The Justice Department and powerful sections of the judiciary are pressing forward with investigations and prosecutions against Trump and his immediate circle. The Mar-a-Lago raid took place on August 8. On August 10, the ex-president was hauled before a Manhattan grand jury where he took the Fifth Amendment 440 times during a deposition for the New York state investigation into the finances of the Trump Organization. On August 11-12 came the Garland press briefing and the release of the search warrant.

On August 15, a federal judge in Georgia ruled that Senator Lindsey Graham, a diehard Trump supporter, must testify before a local grand jury investigating Trump’s efforts to pressure state officials to overturn the 2020 election results. The same day, lawyers representing Trump adviser Rudy Giuliani announced that he would be required to appear in person before the Georgia grand jury.

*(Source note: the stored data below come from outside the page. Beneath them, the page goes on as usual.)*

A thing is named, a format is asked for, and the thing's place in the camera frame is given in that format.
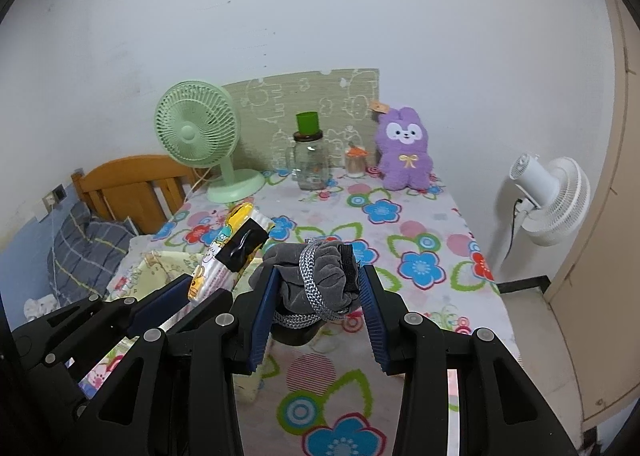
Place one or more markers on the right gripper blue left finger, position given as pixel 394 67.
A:
pixel 265 295

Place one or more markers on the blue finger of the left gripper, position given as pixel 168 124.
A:
pixel 218 302
pixel 158 306

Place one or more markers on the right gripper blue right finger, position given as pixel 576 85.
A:
pixel 373 304

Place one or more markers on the yellow cartoon fabric storage box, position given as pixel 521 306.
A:
pixel 155 270

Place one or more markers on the grey drawstring pouch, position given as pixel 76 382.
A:
pixel 319 284

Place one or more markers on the yellow white tissue pack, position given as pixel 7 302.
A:
pixel 244 233

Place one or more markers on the crumpled white cloth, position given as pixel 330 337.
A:
pixel 35 308

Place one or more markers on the white bedding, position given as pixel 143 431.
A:
pixel 139 247

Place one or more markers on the grey plaid pillow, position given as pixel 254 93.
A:
pixel 85 255

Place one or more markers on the floral tablecloth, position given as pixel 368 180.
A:
pixel 345 345

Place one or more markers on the purple plush bunny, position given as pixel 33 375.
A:
pixel 402 140

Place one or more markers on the small orange lid jar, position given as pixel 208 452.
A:
pixel 355 159

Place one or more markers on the glass mason jar mug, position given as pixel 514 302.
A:
pixel 308 160

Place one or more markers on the green desk fan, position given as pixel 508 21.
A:
pixel 198 126

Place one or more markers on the green cup on jar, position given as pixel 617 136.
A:
pixel 307 123

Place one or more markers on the white standing fan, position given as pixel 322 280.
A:
pixel 553 202

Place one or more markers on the beige door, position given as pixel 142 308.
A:
pixel 595 296

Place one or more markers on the wall power socket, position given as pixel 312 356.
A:
pixel 52 199

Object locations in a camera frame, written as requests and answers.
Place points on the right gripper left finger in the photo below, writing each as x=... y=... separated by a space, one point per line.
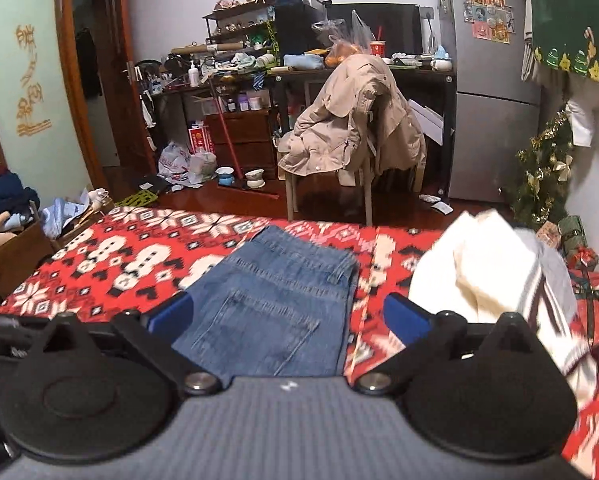
x=152 y=335

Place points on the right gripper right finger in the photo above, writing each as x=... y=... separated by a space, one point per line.
x=427 y=338

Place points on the cream striped knit sweater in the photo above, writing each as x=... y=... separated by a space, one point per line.
x=481 y=268

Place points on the blue denim jeans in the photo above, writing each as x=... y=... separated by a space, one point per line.
x=277 y=306

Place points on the red christmas pattern blanket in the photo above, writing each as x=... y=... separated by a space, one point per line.
x=81 y=404

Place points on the green patterned mat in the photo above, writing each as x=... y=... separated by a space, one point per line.
x=140 y=199

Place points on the cardboard box with clutter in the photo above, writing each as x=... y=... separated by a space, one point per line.
x=25 y=252

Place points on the red wrapped gift box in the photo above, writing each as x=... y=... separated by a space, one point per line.
x=586 y=290

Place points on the blue white ceramic bowl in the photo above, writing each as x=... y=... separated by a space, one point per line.
x=225 y=176

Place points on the white plastic bag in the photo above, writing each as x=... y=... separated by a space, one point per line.
x=178 y=166

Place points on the white ceramic cup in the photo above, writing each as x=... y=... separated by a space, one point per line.
x=255 y=179

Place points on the wooden chair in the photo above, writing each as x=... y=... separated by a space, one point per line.
x=391 y=198

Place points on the small christmas tree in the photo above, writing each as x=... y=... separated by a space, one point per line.
x=541 y=183

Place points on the wooden drawer cabinet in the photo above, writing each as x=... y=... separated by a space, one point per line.
x=250 y=134

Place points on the beige jacket on chair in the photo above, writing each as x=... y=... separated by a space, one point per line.
x=359 y=111

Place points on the grey refrigerator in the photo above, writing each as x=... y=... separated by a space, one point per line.
x=496 y=110

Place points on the black desk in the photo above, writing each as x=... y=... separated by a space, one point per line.
x=433 y=90

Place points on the black monitor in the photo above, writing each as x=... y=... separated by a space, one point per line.
x=398 y=25

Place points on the cluttered shelf unit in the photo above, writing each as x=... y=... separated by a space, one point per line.
x=283 y=26

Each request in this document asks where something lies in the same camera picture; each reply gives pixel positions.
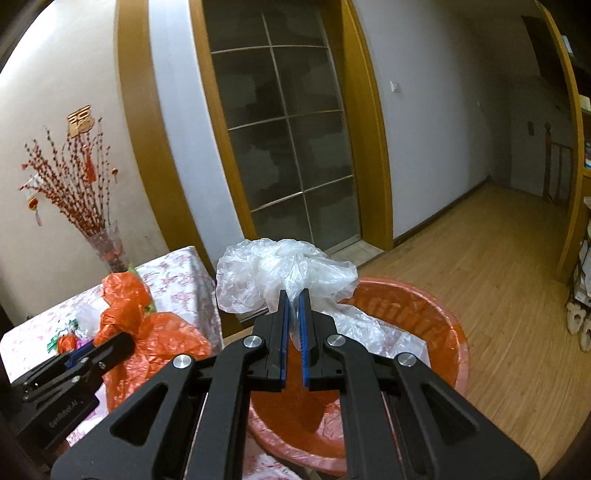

The Biden administration and the Democratic Party have gone out of their way to avoid making a connection between the raid and the events of January 6, 2021. The Democrats have tried desperately to handle the faction fight with Trump behind the scenes, out of view of the American population, to minimize the risk of touching on any issue that would trigger popular discontent. The Democrats have always focused opposition to Trump on questions of the guardianship of imperialist foreign policy, as shown by their 2019 impeachment of Trump for temporarily halting US military aid to Ukraine.

The Biden administration today commands very little public support. It is facing electoral defeat in November which could put Trump’s supporters in charge of the House of Representatives, or even the entire Congress. Its war in Ukraine is stalemated, and its anti-Russia and anti-China campaigns have aroused no significant mass support. Most importantly, it faces rising discontent within the American and international working class over the slashing of living standards by inflation and the horrific, ever-increasing death toll of the COVID-19 pandemic. Its primary aim is to forge ruling class unity to prosecute the war and crush opposition from below, with no surprises from the unpredictable Trump.

Removing Trump from the political scene will not halt the growing power of far-right tendencies within the capitalist two-party system, which is the product not of one man but of a rotten political system based on massive levels of inequality and permanent war. What is necessary is not only a political settlement with Trump, but with the entire capitalist system which produced him. This is only possible through mass action by the working class.